Recently, I reviewed a book here about the work of Leon Kossoff's great friend, Frank Auerbach. Unlike the native (British) born Kossoff, the younger Auerbach was born in Berlin and came to England as an immigrant child. Despite these differences, both artists have remained devoted to the figurative, representational approach with strong linkages to the expressionist tradition. The work of both is strongly rooted in the London setting and working with the live model, both in the studio and as found in the reality of their native surroundings. Both were students of the outstanding, but inadequately recognized and supported, David Bomberg. All three reflect the impact of their Jewish heritage reinforced by their emergence from within deep rooted Jewish communities. Both Kossoff and Auerbach produce works (the former mostly board, the latter on canvas) which are laden with paint which has been scraped, layered, reapplied, streaked, rutted, ridged and in many ways manipulated over time. Auerbach tends to built layer upon layer, kossoff scrapes down to the board each day, then rebuilds time and again till he has created the look which clicks for him.

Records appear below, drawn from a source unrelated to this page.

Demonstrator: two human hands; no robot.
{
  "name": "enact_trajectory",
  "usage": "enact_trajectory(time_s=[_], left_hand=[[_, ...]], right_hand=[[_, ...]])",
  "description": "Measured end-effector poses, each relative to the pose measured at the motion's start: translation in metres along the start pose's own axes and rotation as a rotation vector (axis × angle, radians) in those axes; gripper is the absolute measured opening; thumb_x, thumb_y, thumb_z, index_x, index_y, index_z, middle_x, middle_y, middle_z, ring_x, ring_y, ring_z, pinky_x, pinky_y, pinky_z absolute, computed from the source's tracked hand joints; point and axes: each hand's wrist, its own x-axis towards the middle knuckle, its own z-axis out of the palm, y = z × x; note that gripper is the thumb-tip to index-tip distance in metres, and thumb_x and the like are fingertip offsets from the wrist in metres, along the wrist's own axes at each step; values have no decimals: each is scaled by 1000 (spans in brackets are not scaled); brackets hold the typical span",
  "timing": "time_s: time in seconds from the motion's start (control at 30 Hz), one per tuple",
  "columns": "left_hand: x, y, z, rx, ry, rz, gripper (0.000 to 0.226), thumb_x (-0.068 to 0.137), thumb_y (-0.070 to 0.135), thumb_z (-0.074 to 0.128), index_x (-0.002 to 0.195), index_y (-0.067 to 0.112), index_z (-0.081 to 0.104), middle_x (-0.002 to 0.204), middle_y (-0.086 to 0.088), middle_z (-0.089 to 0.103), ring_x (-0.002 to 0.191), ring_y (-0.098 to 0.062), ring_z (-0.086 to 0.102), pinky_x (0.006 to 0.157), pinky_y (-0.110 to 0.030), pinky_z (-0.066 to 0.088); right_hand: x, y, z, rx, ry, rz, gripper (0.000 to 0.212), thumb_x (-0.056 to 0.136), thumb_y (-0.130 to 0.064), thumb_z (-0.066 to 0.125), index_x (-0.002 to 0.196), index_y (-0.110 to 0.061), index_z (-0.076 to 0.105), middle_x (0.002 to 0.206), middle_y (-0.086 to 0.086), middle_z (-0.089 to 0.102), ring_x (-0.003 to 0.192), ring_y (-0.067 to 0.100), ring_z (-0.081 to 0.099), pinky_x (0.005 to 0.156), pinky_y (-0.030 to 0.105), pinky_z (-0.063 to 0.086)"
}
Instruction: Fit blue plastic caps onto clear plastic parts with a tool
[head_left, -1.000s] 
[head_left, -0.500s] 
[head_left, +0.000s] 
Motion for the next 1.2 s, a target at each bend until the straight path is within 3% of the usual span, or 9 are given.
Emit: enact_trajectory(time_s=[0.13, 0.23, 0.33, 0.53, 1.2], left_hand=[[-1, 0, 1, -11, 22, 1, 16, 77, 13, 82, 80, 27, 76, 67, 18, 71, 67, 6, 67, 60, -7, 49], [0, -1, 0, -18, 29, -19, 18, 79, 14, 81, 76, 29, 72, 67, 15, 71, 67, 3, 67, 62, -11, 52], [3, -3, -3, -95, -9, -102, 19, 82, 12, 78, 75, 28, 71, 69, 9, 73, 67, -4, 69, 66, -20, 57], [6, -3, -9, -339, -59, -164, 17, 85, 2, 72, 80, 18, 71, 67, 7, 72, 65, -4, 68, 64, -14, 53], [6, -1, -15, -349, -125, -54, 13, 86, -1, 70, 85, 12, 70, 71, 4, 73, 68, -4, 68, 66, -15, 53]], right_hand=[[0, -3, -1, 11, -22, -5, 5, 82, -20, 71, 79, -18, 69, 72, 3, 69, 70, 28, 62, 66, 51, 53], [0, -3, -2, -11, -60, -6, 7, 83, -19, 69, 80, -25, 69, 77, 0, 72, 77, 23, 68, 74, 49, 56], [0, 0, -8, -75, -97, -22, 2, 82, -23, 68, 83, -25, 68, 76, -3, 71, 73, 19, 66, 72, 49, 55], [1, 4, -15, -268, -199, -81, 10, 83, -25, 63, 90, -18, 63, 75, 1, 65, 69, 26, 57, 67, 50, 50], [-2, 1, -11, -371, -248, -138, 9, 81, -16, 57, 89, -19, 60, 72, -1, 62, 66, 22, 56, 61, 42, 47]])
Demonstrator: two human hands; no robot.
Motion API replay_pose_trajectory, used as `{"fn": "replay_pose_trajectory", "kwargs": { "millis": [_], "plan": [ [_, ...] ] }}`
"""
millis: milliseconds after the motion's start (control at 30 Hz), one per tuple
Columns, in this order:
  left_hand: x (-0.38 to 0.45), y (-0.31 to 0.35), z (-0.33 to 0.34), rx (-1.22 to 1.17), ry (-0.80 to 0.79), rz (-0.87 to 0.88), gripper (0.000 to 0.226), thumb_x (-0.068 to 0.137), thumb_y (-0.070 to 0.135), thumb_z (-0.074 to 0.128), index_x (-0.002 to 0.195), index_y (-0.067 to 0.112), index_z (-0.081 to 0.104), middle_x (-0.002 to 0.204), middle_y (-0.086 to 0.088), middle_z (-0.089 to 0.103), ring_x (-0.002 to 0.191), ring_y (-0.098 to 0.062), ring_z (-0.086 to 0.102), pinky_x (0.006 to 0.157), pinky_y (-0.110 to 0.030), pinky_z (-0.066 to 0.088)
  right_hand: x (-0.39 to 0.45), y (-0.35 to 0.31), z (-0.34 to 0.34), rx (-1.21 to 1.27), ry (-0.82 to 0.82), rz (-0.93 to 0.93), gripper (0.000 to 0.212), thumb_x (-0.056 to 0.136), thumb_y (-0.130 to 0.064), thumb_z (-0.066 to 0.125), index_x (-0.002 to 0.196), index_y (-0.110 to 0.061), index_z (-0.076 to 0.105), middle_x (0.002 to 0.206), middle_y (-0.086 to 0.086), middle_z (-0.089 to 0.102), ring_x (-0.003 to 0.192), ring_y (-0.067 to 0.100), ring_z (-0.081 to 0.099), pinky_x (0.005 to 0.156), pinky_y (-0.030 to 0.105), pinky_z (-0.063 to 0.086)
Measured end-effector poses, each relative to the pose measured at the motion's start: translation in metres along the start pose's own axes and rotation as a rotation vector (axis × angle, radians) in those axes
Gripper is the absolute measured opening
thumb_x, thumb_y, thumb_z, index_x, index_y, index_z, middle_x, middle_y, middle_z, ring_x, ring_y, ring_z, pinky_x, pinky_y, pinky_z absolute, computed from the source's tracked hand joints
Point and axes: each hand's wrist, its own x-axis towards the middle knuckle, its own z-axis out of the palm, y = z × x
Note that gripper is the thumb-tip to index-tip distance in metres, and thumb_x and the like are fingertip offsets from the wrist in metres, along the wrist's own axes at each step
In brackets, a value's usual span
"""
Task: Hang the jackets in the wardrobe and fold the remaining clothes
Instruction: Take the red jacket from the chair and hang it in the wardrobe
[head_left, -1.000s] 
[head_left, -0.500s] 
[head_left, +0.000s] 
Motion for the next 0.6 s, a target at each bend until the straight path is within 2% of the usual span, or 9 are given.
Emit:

The retrospective (of paintings only) by the Tate for which this is the catalog, is one of the few given him, despite a general recognition of his talent. Despite that limitation, the book is sufficiently rich in drawings illustrating the text sections as to give the reader a reasonably sound basis for understanding their relationship to the painting. The essays are quite good in their use of visual representations to provide a clearer understanding of the underlying principles of Kossoff's approach. I was quite happy with them. The plates themselves are about as good a representation as one can get in a printed text of such paint enriched surface. Study with my 5", x2 magnifying glass, gave me a very good sense of what the work was like, although only an approximation of the reality. Unfortunately, contrary to the situation with Auerbach (whose work was exhibited fairly often by his dealer Marlborough in their NYC gallery), the American who finds himself drawn to Kossoff finds a lesser opportunity to study the works themselves. I was quite happy to find one of his large paintings of his brother, Chaim, adorning the walls of the Metropolitan Museums gallery which also included one of Alex Katz's many Ada paintings, Warhol's Mao, and a variety of Chuck Close's large photo-based works. This gave me a good chance to enrich my study of the catalogue's plates. (Amusingly, Chaim was replaced in time by one of Frank Auerbach's portraits. Perhaps they reserved the area for British figurative artists since it was right next to one by Lucien Freud of his bulky entertainment model of the 1980's.)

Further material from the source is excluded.